Il montre combien, pour un très grand nombre de gens, «No Future» n’est plus un slogan, mais un constat. Des gens, faut-il y insister, qui ne se trouvent pas tous de l'autre côté du Channel.
Un film désolé
Sorry We Missed You, dont le titre emprunte la formule convenue que laissent les livreurs lorsque le destinataire des colis n’est pas présent, est effectivement sorry. Désolé par un état des lieux qui, c’est rare dans les films de Loach, ne laisse rien entrevoir comme issue.
De ce désespoir implacable nait un film âpre, qui mise tout sur la forte présence de ses interprètes, volontairement dessinés eux aussi sans séduction particulière. Là est sans doute le choix de mise en scène le plus fort: ce refus du pathos ou du numéro d’acteur, qui répond à la tonalité générale du film, et en accroit l’intensité.

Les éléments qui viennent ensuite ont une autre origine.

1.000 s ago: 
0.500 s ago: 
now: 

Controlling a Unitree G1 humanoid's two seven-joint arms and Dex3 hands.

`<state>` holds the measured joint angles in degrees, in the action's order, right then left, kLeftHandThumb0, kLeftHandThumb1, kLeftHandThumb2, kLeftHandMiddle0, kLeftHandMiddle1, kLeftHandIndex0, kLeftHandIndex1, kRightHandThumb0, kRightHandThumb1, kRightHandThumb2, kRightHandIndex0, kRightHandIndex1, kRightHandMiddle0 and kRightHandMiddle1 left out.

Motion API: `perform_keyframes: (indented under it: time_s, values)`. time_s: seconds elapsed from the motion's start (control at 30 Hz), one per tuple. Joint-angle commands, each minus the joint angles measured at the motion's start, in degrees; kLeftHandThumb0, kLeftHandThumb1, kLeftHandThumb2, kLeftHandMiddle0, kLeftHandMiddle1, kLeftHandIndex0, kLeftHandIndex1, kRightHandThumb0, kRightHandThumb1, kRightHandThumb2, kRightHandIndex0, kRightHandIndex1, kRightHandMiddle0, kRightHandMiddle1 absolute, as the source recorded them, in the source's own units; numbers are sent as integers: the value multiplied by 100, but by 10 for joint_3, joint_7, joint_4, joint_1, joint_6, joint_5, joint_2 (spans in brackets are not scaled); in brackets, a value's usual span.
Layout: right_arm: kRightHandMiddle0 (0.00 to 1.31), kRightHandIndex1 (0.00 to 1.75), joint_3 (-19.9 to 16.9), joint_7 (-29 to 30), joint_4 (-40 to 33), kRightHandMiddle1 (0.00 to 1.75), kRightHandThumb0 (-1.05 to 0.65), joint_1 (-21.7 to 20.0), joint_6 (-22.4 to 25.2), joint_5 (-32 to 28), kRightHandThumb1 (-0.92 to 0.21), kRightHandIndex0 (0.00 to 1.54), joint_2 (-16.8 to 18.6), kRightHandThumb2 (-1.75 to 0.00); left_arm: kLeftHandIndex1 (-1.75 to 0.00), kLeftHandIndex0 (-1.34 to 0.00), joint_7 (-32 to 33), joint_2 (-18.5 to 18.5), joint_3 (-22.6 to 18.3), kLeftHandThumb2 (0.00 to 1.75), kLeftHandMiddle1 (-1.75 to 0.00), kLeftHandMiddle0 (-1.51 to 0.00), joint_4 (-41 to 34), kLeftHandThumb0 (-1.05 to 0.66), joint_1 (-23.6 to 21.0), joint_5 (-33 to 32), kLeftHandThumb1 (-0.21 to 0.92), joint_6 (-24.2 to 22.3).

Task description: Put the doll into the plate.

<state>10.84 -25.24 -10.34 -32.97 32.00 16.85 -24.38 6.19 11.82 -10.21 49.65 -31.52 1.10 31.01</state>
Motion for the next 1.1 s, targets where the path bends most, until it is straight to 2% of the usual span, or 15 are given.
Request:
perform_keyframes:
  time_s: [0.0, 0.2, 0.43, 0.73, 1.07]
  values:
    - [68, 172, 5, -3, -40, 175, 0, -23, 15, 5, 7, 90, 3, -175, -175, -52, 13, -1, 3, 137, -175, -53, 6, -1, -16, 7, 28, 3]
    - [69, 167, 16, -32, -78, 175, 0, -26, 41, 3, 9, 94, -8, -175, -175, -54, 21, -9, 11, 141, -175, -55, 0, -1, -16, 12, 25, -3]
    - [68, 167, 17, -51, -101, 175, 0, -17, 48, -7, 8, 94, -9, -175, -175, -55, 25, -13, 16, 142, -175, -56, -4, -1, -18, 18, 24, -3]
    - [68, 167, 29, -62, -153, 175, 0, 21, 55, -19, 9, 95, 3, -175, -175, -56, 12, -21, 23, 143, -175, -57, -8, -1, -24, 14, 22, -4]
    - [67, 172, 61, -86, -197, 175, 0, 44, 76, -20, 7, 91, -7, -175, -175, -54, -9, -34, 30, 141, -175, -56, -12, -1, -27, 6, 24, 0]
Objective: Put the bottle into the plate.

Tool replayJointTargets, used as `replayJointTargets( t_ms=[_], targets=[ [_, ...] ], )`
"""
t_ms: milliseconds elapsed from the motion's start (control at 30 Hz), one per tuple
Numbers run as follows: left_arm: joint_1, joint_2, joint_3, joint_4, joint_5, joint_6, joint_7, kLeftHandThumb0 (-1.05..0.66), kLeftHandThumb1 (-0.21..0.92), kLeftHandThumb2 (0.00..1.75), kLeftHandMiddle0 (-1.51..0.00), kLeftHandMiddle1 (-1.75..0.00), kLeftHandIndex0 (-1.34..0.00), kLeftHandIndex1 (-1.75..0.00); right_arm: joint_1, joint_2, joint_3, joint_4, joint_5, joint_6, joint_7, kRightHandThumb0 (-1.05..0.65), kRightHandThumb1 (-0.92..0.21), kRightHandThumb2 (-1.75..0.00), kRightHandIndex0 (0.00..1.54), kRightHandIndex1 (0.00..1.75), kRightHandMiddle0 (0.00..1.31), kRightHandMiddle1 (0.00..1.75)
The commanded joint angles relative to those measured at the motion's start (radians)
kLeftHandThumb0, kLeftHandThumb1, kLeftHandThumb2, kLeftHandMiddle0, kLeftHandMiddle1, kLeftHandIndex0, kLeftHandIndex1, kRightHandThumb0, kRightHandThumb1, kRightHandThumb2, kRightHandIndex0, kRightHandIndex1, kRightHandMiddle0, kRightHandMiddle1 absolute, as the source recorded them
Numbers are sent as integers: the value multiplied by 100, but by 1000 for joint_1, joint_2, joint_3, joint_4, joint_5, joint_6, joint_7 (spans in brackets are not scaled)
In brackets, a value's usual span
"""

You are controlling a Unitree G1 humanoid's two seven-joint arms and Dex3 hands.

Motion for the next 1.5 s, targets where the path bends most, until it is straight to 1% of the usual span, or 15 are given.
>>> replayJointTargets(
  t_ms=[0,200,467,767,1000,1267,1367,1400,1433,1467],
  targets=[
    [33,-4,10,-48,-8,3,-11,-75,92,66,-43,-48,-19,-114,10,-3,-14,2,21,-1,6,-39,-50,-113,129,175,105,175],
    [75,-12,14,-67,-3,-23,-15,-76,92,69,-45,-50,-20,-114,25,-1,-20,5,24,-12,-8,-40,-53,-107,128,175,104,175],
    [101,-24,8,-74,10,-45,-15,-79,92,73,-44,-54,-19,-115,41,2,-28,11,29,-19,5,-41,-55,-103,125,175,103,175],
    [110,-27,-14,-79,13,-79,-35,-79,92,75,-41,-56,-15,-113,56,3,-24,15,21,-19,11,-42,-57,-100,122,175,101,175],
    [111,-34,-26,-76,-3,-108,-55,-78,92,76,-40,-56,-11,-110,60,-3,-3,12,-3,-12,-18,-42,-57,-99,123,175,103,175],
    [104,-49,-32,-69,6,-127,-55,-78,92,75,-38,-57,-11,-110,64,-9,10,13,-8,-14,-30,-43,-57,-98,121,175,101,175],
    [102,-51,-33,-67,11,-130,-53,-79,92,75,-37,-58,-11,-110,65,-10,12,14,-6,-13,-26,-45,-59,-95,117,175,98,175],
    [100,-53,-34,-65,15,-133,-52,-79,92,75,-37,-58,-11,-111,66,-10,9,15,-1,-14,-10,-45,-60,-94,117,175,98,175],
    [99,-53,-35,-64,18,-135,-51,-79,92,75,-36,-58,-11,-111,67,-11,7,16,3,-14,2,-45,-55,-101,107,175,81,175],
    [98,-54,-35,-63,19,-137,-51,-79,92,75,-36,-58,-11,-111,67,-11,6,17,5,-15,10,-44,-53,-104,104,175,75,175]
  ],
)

Ainsi l’attention au collectif, à l’état de la société ne se limite pas à un «sujet», ni même à un état des lieux. Elle trouve, dans son exigence de scénario comme dans son interprétation, l'affirmation de l'acte de mise en scène, d'une mise en scène qui, pour n’avoir rien de spectaculaire, construit une place légitime du cinéma non pas face au monde actuel, encore moins «sur» lui, mais dans le monde actuel.